Average data breach costs overall increased in all five countries: The average organizational cost of a data breach this year increased to $4 million, up 18 percent from 2009. Actual costs varied widely by country but last year’s relative rankings remained unchanged. The United States had the most expensive average cost of $7.2 million. Germany came in second with $4.7 million. The United Kingdom and France had nearly identical average costs at $3.1 million apiece. Australia had the cheapest average cost of $2 million.
Data breaches in 2010 cost an average of $156 per compromised record, up $14 (10 percent) from 2009. The United States had the highest cost per compromised record, $214, followed by Germany at $191. The other countries had substantially lower costs – France at $136, Australia at $123 and the United Kingdom with the lowest at $114.
Breach costs correspond with national data protection priorities, especially regulatory compliance: 2010 marked the first time that regulatory compliance surpassed data breach mitigation as the main driver behind U.S. companies’ implementation of encryption technologies (and, by extension, other data protection technologies). In Britain, defending against malicious or criminal attacks and lack of internal preparedness and expertise appear to drive costs. German breach cost trends may indicate that the strengthened federal data protection law is working, while in France regulatory compliance appears to drive spending. Finally, protecting brand and reputation appears to drive spending in for Australian companies. Generally, costs are highest and rising the fastest for high-risk breach types targeted by laws and regulations and are lowest and rising the slowest, or even shrinking, for breach types not involving them:
The highest costs in 2010 belonged to breach types that reflect failure to address the most prominent and dangerous data breach causes: malicious or criminal attacks, lost or stolen devices and third-party mistakes, along with overall lack of preparedness that can lead a company to become a first-time breach victim (first-timer). The opposite was also true: companies that avoided problems and had sufficient internal expertise and preparation (CISO leadership and quick response) to meet compliance demands fared better.

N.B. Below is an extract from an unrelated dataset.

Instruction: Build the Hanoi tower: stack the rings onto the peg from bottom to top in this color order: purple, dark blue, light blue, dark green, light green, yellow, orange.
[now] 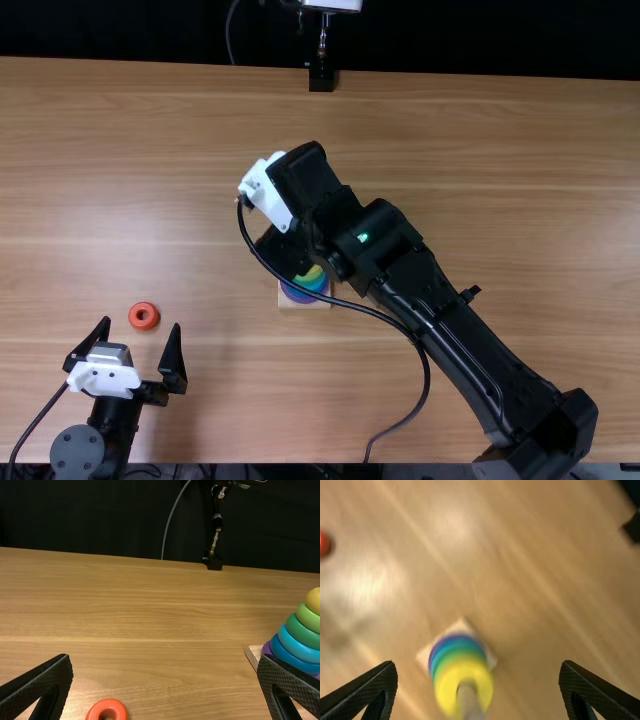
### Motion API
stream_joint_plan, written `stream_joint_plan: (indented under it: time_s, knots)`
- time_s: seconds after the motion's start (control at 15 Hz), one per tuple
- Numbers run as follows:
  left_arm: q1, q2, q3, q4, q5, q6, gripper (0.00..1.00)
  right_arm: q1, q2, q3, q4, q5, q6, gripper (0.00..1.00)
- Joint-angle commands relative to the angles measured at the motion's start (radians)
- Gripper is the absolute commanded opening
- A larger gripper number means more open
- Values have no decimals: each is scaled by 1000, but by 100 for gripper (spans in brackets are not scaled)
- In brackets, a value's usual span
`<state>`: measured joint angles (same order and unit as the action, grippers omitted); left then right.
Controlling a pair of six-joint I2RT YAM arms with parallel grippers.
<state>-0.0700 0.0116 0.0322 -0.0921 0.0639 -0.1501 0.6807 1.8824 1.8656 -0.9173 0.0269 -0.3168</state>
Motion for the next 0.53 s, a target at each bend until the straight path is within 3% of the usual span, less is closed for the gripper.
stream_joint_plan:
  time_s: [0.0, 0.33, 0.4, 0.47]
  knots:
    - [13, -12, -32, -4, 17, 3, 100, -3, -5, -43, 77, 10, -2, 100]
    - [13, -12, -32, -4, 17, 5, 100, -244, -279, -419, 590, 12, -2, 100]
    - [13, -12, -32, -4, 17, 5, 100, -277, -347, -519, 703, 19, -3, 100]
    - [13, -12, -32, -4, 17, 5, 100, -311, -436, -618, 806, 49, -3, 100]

Across the board, companies are becoming more proactive in the face of worsening data breach threats: The willingness for companies in Australia, France and the United States to pay more – sometimes much more – for activities such as quick response and external consulting support may indicate that organizations are spending more on expertise to shore up their compliance (and thus avoid much greater expenses). The most frequent breach attributes overall are CISO leadership, external consulting support and above-average security posture – all of which reflect proactivity on the parts of their organizations. Taken together, these figures may indicate more organizations are taking more proactive steps to thwart hostile attacks in the worsening threat environment.
Lost business and/or ex-post response are increasingly becoming the main components of data breach costs in all countries surveyed: All countries except the United States reported higher spending on lost business than last year. All countries except Australia reported higher spending on ex-post response. Notification costs stayed flat in most countries surveyed, while detection and escalation costs varied. The cost of lost business means consumers are concerned about how well organizations safeguard personal data. Compliance with data protection regulations requires organizations to do more to find, disclose and fix breach-related problems. These tasks correspond with the detection and escalation, notification and ex-post response cost activities, respectively. Strong growth in detection and escalation and/or ex-post response could reflect increased compliance activities, as those two stages often require more investment than the notification process.

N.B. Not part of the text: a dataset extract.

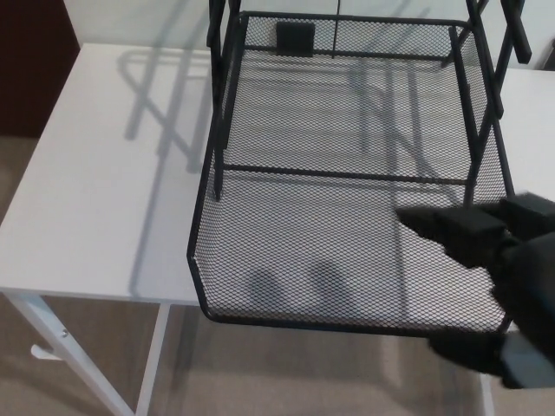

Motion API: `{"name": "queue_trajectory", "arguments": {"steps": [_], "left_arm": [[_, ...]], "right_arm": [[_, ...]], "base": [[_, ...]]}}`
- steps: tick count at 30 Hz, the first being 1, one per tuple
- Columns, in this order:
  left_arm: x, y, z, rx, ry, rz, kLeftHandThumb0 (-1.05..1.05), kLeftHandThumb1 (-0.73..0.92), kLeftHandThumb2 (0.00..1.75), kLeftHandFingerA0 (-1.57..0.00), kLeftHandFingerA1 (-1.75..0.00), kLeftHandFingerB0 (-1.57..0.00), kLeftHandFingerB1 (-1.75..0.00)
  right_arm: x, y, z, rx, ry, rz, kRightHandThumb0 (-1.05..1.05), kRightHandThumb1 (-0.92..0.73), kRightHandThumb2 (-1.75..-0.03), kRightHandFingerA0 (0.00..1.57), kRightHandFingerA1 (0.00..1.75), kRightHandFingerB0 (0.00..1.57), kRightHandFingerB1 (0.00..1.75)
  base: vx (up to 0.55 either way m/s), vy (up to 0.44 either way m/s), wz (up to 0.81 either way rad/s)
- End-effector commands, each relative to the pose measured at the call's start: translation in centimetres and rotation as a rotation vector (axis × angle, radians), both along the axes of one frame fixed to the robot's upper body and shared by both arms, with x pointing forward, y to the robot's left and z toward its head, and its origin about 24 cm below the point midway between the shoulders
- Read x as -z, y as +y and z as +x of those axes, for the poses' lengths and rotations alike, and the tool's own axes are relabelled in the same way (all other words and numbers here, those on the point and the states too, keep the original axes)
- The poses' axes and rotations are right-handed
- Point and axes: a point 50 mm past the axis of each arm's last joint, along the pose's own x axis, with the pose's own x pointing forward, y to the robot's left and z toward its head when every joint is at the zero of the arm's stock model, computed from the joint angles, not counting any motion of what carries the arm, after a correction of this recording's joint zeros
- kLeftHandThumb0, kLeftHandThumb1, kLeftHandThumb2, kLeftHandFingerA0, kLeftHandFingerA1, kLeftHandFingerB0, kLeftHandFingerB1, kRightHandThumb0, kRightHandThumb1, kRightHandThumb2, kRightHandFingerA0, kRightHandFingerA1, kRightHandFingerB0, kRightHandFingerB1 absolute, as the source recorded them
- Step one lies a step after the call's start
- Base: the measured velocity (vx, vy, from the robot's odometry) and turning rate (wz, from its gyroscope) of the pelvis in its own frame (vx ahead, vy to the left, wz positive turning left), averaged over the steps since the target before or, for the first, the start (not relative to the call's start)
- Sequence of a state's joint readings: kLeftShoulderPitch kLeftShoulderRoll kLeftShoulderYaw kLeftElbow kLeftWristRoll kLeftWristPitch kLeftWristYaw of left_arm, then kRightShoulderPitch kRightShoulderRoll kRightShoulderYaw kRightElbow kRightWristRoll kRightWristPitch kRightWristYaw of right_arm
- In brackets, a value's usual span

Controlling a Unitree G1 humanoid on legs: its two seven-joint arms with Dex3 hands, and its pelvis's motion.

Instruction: The robot walks towards a file tray kept in the middle of a desk and uses its right hand to grab a tray and pulls it out towards itself

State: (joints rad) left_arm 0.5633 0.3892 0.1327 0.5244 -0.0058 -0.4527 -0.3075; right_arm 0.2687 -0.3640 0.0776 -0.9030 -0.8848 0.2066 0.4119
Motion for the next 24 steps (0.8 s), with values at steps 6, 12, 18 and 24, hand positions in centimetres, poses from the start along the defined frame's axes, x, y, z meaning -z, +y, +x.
{"name": "queue_trajectory", "arguments": {"steps": [6,12,18,24], "left_arm": [[-0.2,1.2,-2.3,-0.026,0.074,0.024,-0.46,0.31,0.61,-0.54,-0.46,-0.34,-0.41],[0.0,1.3,-1.9,-0.039,0.08,0.028,-0.43,0.31,0.59,-0.54,-0.46,-0.35,-0.4],[-0.3,1.6,-1.4,-0.032,0.055,0.036,-0.49,0.31,0.61,-0.55,-0.46,-0.35,-0.4],[-0.6,1.7,-1.2,-0.042,0.05,0.019,-0.48,0.32,0.61,-0.53,-0.46,-0.33,-0.4]], "right_arm": [[-20.8,-21.0,-14.7,-0.391,-0.114,0.907,-0.63,-0.63,-0.6,0.92,0.53,0.75,0.43],[-23.0,-20.9,-15.8,-0.42,-0.31,0.992,-0.77,-0.7,-0.62,1.05,0.74,0.84,0.56],[-23.4,-21.7,-15.8,-0.533,-0.238,1.042,-0.76,-0.67,-0.62,1.04,0.65,0.88,0.49],[-20.6,-22.8,-14.1,-0.42,-0.016,1.022,-0.64,-0.61,-0.59,1.07,0.68,0.87,0.52]], "base": [[0.0,0.0,0.0],[0.0,0.0,0.0],[0.0,0.0,0.0],[0.0,0.0,0.0]]}}
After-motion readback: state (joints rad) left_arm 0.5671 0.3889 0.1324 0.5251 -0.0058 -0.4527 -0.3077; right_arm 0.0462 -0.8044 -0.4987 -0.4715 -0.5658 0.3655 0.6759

Manual, policy and training-oriented options remained the most popular post-breach preventive and remediation measures in most countries surveyed: Noticeable changes, however, are that American and French companies started relying more on encryption and other technological solutions. Germany kept its traditional preference for technological solutions but, for the first time, endpoint security solutions have overtaken expanded use of encryption as the most popular measure. Even though organizations still far prefer using traditional approaches, this year’s figures may indicate companies are starting to see more value in technology that can help prevent and mitigate data breaches and meet compliance requirements.